Hi, can you explain why capturePromise() should be inside lambda handler or otherwise it throws 'Missing AWS Lambda trace data for X-Ray. Expected _X_AMZN_TRACE_ID to be set' error (only during lambda's cold start)? In aws doc (https://docs.aws.amazon.com/xray/latest/devguide/xray-sdk-nodejs-httpclients.html) there is no mention of need for capturePromise invocation, but in aws-xray for node readme (https://github.com/aws/aws-xray-sdk-node/tree/master/packages/core#capture-all-outgoing-axios-requests) there is example for capturing axios with capturePromise invoked on the top of a module, which is opposite to this issue's solving. According to this issue's solution capturePromise should be called at the end of a handler, but capturePromise patches promise's then method, so in my opinion it should be called right at the beginning of a handler to capture all requests inside handler - why you recommend it to be called at the end? It's a bit confusing, so can you please explain what is correct way of capturing http(s) requests and why?
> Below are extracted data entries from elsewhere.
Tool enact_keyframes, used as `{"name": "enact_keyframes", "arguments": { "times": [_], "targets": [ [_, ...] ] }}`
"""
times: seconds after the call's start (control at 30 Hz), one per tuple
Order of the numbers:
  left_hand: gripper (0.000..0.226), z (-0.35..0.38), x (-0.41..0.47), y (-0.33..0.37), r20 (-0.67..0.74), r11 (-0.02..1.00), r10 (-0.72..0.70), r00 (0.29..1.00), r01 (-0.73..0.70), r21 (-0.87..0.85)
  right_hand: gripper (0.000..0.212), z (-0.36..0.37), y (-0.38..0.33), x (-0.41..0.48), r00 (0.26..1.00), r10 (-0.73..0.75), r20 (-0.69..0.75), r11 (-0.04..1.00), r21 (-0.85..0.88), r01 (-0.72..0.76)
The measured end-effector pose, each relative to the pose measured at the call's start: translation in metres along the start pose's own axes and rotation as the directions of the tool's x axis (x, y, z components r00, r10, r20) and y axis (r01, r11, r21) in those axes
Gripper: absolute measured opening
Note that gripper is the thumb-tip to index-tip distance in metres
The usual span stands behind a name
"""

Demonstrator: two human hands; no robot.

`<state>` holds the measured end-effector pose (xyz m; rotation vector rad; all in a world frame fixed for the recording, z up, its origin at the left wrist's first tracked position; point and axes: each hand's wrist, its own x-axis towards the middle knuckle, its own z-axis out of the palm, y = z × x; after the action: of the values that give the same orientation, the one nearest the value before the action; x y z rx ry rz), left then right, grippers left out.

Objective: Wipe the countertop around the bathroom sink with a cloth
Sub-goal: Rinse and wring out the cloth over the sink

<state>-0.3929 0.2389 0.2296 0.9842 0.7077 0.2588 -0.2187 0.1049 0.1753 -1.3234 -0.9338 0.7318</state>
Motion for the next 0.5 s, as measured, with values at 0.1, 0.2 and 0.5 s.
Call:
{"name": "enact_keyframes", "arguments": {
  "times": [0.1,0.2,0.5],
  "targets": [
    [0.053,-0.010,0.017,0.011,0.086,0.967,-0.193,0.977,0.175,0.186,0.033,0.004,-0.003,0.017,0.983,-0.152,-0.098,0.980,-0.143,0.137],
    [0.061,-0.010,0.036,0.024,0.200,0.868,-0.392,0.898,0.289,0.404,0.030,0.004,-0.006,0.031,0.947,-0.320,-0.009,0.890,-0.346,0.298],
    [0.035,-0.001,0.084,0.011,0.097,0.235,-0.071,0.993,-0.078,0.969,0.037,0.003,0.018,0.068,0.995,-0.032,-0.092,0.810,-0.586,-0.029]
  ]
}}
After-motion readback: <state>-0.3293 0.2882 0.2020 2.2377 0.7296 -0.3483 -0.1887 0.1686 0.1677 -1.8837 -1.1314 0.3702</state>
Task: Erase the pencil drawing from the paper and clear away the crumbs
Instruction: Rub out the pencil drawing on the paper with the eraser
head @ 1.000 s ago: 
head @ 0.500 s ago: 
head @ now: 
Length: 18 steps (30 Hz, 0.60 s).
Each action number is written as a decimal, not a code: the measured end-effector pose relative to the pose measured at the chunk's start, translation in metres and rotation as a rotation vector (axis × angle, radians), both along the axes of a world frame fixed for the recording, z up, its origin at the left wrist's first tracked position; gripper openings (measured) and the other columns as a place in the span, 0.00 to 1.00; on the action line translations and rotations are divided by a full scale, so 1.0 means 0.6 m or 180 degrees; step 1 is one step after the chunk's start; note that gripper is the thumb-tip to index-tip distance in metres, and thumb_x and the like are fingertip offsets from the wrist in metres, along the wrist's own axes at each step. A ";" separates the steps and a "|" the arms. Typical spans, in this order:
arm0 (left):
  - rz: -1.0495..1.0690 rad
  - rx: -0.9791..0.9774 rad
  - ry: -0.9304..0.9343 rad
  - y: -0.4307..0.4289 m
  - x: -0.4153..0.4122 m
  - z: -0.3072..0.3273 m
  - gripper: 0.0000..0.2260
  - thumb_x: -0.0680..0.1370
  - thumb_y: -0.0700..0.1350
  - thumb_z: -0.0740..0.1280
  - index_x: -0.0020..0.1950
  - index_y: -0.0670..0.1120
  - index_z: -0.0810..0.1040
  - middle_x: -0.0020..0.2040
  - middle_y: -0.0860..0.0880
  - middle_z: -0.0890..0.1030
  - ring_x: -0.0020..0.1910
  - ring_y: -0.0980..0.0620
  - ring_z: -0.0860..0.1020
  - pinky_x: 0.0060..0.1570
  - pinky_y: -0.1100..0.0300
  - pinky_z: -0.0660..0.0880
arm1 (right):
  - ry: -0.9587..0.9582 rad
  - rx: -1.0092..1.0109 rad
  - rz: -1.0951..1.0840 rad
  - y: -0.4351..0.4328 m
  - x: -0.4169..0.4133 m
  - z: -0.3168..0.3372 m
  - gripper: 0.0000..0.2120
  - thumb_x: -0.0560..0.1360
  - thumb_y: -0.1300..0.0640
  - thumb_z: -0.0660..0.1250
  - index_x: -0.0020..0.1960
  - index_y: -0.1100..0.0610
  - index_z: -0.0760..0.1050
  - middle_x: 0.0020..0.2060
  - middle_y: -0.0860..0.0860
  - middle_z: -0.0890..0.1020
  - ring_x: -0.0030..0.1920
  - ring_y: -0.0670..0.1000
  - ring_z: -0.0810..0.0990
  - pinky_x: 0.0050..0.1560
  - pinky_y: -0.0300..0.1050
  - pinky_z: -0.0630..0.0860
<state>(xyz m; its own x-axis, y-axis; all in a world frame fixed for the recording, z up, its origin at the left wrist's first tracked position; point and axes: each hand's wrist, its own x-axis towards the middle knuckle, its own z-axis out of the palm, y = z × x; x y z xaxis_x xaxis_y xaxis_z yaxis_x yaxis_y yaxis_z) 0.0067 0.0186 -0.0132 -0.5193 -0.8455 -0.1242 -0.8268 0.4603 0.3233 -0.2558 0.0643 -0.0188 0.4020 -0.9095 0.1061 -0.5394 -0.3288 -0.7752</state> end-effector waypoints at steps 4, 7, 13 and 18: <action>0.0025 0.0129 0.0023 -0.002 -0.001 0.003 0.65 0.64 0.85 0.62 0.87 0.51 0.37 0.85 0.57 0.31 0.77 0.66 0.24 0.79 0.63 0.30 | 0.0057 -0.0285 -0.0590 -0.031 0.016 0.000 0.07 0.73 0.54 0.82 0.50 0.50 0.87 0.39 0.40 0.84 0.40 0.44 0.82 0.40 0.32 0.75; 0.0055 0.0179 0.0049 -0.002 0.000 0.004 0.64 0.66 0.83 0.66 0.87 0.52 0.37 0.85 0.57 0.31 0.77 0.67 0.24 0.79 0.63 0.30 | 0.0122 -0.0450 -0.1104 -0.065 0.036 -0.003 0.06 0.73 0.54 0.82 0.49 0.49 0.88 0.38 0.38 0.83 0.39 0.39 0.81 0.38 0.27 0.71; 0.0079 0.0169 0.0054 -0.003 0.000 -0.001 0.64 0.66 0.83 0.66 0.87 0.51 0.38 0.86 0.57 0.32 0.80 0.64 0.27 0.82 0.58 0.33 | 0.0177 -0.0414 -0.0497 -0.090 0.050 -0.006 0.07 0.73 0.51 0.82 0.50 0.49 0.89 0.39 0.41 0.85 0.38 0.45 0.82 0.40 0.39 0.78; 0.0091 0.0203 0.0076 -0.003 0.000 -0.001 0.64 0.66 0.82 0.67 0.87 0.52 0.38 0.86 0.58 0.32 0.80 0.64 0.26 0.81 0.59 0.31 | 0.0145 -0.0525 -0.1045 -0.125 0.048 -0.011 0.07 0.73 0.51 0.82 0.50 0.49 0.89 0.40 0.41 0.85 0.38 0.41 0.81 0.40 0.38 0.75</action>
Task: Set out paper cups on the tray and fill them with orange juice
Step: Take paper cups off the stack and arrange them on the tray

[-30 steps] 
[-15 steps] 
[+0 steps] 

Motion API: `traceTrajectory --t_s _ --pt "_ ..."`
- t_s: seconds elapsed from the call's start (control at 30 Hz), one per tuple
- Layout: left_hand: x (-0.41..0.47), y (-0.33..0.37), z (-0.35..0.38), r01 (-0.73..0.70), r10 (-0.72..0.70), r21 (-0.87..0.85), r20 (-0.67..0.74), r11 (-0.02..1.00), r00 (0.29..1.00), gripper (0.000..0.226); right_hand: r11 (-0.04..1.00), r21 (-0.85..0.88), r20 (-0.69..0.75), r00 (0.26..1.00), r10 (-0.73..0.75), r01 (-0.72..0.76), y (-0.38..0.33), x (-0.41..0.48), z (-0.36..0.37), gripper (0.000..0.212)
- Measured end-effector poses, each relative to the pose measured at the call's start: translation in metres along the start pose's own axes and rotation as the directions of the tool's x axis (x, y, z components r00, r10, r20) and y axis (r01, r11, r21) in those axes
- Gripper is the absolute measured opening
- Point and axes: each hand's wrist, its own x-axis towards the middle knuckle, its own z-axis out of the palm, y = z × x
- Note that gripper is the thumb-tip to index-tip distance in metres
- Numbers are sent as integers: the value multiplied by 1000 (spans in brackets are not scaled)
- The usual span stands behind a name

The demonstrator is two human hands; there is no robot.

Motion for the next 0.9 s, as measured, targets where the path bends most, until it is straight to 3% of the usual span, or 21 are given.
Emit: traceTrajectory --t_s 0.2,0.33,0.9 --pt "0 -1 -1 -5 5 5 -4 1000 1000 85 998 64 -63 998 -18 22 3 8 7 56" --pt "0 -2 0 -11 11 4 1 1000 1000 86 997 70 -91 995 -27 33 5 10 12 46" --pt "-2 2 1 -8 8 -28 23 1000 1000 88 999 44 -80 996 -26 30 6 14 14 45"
willarmiros commented 3 years ago

Hi @padzikm,

This issue has gotten fairly cluttered with tangentially related problems that we attempted to fix, but the original issue that you're experiencing turns out to still be unresolved, as pointed out in #315. We have investigated with the Lambda team and we've found the issue to be a bug in the SDK. I will be working on getting a fix out and released as soon as possible. I will post further updates in #315.

DavidTanner commented 3 years ago

The problem with calling things like capturePromises is that it is adding another function to the .then. Depending on how many calls a lambda gets, it could end up adding a lot of functions to the Promise prototype slowing things down.

function patchPromise(Promise) {
  var then = Promise.prototype.then;
  Promise.prototype.then = function(onFulfilled, onRejected) {
    if (contextUtils.isAutomaticMode()
      && tryGetCurrentSegment()
    ) {
      var ns = contextUtils.getNamespace();

      onFulfilled = onFulfilled && ns.bind(onFulfilled);
      onRejected = onRejected && ns.bind(onRejected);
    }

    return then.call(this, onFulfilled, onRejected);
  };
}

https://github.com/aws/aws-xray-sdk-node/blob/aws-xray-sdk%403.1.0/packages/core/lib/patchers/promise_p.js#L12-L26

frosas commented 3 years ago

(commenting here as I'm not sure this capturePromise() issue is related to #315)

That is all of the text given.